> What is needed
When you reach the line containing "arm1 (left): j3", start transcribing exactly and continue through the last line of the data, skipping every picture.
Dataset excerpt below:
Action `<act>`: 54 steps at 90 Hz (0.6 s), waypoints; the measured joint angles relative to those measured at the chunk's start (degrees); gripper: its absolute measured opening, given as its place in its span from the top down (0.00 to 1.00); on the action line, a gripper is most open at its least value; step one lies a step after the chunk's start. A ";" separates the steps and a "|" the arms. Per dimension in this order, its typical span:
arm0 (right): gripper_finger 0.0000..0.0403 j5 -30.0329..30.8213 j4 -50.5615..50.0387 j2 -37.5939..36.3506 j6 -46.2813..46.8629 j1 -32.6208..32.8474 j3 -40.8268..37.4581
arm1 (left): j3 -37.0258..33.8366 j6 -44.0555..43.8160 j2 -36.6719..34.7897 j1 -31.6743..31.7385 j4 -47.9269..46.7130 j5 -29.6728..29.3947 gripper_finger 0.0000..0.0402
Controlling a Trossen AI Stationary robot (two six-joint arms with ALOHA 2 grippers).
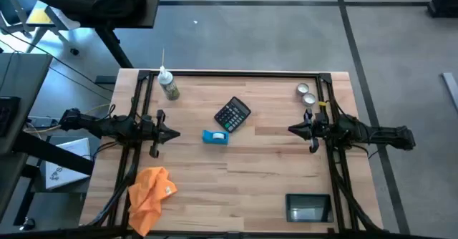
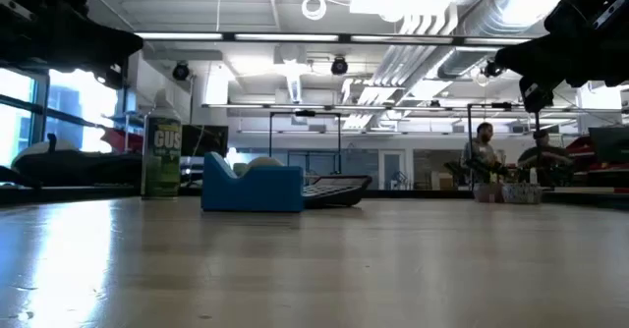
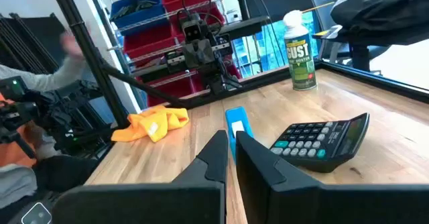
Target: Apply microfiber cloth
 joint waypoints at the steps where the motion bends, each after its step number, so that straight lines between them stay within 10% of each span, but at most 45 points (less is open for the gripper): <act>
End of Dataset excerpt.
> Solution for this task
arm1 (left): j3 -37.0258..33.8366 j6 -44.0555..43.8160 j2 -36.6719..34.7897 j1 -31.6743..31.7385 j4 -47.9269..46.7130 j5 -29.6728..29.3947 gripper_finger 0.0000..0.0402
Controlling a Trossen AI Stationary robot (two six-joint arms with ALOHA 2 grippers).
Target: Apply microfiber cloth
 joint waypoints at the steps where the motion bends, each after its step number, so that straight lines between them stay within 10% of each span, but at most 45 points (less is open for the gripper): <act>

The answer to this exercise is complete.